• Your task: Each line that has the string "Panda" must be copied from the records below.

Stored entries
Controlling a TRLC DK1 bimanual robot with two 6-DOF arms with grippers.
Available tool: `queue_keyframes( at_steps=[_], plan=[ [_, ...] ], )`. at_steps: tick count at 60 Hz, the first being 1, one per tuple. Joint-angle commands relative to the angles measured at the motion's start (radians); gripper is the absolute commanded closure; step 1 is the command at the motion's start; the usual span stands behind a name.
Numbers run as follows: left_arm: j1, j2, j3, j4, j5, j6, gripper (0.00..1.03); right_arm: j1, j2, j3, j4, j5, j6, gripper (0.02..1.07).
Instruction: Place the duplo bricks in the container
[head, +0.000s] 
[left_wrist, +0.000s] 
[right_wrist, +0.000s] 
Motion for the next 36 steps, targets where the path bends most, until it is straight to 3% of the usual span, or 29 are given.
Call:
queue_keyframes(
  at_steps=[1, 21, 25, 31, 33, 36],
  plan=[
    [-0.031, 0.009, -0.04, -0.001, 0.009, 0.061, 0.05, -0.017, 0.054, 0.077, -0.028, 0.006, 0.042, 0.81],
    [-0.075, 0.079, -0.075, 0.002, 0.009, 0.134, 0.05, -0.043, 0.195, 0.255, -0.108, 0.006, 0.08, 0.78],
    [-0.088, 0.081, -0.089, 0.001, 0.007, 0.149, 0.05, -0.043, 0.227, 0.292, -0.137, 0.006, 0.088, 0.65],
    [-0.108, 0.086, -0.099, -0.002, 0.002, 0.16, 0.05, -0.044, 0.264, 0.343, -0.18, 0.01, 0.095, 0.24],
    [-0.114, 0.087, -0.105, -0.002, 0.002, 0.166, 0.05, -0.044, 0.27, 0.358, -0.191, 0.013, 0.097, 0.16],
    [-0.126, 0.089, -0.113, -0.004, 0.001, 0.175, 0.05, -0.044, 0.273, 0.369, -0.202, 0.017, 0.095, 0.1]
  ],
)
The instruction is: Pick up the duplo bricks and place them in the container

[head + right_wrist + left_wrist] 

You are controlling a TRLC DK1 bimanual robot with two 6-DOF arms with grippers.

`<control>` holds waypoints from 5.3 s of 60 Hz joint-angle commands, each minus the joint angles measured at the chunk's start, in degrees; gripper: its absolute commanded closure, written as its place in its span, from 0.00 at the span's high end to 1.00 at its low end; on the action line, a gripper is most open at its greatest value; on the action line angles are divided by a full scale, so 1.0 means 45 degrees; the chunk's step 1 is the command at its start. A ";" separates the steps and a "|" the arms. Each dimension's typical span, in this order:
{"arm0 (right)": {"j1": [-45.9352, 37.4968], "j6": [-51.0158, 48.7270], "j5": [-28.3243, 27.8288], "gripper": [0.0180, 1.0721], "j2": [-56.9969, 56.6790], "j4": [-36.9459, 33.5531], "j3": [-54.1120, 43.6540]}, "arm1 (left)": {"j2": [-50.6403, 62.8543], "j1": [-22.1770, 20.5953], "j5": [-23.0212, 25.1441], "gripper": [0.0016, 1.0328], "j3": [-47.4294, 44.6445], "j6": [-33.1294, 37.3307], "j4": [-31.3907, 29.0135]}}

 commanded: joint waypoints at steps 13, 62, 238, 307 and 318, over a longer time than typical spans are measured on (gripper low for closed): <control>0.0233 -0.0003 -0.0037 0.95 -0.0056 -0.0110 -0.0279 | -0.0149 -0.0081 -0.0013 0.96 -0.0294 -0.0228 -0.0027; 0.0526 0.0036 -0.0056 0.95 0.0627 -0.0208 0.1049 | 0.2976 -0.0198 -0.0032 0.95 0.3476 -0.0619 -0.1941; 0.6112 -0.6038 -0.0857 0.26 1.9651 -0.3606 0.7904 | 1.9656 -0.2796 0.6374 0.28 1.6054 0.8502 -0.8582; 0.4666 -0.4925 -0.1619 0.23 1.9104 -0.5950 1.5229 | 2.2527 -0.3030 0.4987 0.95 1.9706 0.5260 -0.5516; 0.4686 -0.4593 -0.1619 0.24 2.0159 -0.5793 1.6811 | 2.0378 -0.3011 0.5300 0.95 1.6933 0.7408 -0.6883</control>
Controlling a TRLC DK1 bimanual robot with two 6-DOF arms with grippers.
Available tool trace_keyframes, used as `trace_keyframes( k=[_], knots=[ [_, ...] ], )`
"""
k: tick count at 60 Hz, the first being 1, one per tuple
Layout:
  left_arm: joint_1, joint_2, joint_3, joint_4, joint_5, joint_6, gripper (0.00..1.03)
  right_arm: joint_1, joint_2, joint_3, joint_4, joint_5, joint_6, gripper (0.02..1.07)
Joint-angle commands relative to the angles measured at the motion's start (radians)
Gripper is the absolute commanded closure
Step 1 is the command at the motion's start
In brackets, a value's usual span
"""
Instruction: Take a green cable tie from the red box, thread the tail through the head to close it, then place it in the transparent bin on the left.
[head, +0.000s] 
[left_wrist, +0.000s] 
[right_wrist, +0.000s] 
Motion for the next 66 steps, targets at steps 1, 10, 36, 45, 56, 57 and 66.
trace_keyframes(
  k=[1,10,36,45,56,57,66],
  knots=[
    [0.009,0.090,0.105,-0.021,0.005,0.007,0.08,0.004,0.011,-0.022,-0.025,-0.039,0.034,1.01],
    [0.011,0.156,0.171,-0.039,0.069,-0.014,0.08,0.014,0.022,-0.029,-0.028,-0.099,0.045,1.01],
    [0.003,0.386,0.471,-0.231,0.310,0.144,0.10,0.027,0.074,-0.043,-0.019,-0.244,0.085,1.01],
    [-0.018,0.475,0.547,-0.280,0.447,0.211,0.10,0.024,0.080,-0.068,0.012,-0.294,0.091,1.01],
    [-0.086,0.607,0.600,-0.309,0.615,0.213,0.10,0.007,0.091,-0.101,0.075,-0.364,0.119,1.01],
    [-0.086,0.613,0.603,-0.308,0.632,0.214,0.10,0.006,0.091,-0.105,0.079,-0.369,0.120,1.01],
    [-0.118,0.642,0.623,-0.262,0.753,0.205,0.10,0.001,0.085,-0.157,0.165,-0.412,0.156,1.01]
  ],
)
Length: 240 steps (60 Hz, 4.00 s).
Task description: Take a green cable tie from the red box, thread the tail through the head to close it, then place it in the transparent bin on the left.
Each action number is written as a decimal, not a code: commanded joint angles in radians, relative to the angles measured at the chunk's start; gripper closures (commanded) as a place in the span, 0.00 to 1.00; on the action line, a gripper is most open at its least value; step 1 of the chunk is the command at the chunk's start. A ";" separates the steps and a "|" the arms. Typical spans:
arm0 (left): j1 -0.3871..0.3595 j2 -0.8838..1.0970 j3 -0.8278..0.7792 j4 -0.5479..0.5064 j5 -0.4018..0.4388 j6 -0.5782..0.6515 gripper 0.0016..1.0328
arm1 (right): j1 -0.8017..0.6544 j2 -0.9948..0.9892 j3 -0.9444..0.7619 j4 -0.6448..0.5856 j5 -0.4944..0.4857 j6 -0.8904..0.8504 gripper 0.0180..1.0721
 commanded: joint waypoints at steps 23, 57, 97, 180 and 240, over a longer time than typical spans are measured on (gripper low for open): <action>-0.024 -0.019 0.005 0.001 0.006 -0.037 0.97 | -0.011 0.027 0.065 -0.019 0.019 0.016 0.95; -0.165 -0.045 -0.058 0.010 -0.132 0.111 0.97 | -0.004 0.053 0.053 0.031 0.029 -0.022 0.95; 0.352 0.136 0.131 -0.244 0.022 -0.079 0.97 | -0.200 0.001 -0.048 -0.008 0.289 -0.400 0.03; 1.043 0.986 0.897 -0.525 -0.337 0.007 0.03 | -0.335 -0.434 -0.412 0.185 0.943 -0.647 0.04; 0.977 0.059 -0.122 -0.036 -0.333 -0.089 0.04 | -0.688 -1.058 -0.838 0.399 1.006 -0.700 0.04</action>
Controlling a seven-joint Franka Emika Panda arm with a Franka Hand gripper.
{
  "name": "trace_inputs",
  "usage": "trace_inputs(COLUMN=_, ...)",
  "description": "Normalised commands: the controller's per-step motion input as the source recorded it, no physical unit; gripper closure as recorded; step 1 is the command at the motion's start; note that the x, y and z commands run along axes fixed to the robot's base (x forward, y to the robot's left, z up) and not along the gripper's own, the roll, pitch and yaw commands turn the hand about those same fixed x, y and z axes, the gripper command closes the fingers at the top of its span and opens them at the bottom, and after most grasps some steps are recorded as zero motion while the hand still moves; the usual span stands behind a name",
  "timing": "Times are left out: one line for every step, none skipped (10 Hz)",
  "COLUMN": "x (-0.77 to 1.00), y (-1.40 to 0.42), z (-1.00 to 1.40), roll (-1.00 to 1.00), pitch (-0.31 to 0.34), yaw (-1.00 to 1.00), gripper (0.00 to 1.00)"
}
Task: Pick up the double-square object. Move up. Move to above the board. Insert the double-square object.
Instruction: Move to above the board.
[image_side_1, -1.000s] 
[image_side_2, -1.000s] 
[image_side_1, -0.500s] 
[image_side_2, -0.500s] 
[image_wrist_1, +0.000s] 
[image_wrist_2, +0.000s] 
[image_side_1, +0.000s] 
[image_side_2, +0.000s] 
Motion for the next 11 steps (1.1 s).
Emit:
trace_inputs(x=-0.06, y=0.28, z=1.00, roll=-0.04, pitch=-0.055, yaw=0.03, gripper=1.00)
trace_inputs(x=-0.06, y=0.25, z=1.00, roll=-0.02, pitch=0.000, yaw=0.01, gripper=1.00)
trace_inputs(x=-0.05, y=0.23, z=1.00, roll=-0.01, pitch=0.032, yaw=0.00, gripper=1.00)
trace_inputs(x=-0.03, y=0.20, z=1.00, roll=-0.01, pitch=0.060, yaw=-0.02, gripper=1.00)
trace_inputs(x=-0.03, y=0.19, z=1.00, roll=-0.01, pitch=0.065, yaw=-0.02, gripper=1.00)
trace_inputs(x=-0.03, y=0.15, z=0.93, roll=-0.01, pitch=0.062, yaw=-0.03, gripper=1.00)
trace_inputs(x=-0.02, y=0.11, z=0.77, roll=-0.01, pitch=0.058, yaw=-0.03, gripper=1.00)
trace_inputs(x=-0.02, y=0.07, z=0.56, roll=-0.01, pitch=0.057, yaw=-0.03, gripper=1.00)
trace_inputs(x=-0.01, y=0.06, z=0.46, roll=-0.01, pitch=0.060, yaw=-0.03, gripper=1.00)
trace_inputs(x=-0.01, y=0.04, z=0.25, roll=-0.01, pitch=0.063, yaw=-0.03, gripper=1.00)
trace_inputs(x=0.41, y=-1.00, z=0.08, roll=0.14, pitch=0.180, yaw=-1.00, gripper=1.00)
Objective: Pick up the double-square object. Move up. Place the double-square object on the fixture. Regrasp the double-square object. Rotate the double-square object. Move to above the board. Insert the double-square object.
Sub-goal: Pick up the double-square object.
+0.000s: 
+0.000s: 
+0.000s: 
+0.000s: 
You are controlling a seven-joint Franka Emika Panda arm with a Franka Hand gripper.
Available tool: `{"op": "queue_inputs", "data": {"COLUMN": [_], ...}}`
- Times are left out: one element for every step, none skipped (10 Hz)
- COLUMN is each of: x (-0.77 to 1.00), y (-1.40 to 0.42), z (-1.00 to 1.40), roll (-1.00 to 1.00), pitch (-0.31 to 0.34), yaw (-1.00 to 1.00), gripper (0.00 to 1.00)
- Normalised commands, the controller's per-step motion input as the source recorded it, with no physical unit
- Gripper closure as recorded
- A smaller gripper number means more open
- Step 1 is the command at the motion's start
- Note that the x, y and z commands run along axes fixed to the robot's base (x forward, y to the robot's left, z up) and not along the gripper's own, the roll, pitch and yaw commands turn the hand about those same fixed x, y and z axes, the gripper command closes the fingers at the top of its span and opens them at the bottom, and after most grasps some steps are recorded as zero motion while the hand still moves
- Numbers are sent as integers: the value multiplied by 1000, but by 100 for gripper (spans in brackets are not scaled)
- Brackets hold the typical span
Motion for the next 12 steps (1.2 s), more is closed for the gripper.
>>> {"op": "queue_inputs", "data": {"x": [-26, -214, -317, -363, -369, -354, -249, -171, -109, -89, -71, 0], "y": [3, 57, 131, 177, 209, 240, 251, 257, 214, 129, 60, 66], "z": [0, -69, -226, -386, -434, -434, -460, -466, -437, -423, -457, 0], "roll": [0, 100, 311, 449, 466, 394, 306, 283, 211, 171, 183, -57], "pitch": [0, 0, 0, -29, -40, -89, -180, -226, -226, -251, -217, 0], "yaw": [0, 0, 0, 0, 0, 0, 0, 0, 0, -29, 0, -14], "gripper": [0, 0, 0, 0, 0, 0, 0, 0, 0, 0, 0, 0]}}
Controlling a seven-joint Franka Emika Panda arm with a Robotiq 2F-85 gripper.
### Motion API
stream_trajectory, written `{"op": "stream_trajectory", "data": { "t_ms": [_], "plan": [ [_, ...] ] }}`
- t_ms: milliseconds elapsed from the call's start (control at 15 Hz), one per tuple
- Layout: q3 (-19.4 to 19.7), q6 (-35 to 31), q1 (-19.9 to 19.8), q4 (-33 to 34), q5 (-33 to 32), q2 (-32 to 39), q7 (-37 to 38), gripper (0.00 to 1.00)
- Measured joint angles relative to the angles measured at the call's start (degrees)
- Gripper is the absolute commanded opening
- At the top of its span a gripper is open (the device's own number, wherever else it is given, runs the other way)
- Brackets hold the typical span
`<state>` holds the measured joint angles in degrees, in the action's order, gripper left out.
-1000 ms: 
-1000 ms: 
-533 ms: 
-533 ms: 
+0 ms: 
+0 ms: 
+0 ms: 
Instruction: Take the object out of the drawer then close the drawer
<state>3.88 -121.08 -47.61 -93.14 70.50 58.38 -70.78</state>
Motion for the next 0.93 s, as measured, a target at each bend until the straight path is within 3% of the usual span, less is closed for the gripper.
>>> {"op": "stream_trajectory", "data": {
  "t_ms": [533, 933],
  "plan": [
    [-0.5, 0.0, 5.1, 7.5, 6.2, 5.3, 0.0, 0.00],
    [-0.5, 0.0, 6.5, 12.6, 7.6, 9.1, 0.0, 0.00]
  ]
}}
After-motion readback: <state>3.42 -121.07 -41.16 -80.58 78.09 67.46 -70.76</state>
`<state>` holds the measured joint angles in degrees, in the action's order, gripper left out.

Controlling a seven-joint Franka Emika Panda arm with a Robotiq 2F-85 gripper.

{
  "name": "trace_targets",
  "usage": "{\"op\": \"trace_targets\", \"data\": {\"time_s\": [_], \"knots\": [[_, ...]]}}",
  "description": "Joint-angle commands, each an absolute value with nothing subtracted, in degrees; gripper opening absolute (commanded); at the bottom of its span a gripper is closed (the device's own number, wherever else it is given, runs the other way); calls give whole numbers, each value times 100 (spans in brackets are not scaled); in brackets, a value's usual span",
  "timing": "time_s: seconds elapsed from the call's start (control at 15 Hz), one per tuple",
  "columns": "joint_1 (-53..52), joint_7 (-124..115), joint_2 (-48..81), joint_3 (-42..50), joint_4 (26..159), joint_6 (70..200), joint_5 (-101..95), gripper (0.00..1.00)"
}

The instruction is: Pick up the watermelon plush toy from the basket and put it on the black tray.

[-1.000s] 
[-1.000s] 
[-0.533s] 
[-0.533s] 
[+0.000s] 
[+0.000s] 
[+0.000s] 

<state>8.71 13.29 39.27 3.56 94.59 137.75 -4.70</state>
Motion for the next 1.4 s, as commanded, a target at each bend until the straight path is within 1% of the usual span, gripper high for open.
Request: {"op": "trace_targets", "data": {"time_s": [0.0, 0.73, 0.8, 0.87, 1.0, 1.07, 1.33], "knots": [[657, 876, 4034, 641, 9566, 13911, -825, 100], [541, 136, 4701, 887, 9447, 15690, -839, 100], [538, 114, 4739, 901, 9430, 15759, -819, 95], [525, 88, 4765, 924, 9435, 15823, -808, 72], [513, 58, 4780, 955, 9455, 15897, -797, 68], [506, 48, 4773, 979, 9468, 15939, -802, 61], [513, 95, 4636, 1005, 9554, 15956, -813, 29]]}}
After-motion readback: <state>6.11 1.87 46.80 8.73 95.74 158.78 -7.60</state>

• Exercise answer:
Controlling a seven-joint Franka Emika Panda arm with a Franka Hand gripper.
You are controlling a seven-joint Franka Emika Panda arm with a Franka Hand gripper.
Controlling a seven-joint Franka Emika Panda arm with a Robotiq 2F-85 gripper.
Controlling a seven-joint Franka Emika Panda arm with a Robotiq 2F-85 gripper.

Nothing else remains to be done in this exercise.